Task requirements = Repeat the material in full. Keep every line exactly as it is.

Input data =
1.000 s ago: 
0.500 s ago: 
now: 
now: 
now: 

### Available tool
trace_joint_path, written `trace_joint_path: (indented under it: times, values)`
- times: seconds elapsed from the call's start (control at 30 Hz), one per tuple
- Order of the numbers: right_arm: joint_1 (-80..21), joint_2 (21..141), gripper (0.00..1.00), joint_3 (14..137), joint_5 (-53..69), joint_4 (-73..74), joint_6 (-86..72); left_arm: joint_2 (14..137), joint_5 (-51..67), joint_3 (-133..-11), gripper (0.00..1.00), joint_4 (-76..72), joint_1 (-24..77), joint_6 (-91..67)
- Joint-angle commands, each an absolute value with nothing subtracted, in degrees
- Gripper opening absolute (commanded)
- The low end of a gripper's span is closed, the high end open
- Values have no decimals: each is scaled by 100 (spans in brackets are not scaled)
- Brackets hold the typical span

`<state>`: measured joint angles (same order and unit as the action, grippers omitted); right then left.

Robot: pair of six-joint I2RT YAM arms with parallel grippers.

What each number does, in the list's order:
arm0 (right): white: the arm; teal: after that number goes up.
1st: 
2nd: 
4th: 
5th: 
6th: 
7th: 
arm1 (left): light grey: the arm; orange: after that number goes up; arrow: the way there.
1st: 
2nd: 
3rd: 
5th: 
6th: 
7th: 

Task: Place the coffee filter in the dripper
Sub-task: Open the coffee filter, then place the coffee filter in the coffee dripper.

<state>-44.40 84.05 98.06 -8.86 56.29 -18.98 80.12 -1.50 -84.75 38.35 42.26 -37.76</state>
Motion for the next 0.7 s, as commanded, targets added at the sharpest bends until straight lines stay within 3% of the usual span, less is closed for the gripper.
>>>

Result =
1.000 s ago: 
0.500 s ago: 
now: 
now: 
now: 

### Available tool
trace_joint_path, written `trace_joint_path: (indented under it: times, values)`
- times: seconds elapsed from the call's start (control at 30 Hz), one per tuple
- Order of the numbers: right_arm: joint_1 (-80..21), joint_2 (21..141), gripper (0.00..1.00), joint_3 (14..137), joint_5 (-53..69), joint_4 (-73..74), joint_6 (-86..72); left_arm: joint_2 (14..137), joint_5 (-51..67), joint_3 (-133..-11), gripper (0.00..1.00), joint_4 (-76..72), joint_1 (-24..77), joint_6 (-91..67)
- Joint-angle commands, each an absolute value with nothing subtracted, in degrees
- Gripper opening absolute (commanded)
- The low end of a gripper's span is closed, the high end open
- Values have no decimals: each is scaled by 100 (spans in brackets are not scaled)
- Brackets hold the typical span

`<state>`: measured joint angles (same order and unit as the action, grippers omitted); right then left.

Robot: pair of six-joint I2RT YAM arms with parallel grippers.

What each number does, in the list's order:
arm0 (right): white: the arm; teal: after that number goes up.
1st: 
2nd: 
4th: 
5th: 
6th: 
7th: 
arm1 (left): light grey: the arm; orange: after that number goes up; arrow: the way there.
1st: 
2nd: 
3rd: 
5th: 
6th: 
7th: 

Task: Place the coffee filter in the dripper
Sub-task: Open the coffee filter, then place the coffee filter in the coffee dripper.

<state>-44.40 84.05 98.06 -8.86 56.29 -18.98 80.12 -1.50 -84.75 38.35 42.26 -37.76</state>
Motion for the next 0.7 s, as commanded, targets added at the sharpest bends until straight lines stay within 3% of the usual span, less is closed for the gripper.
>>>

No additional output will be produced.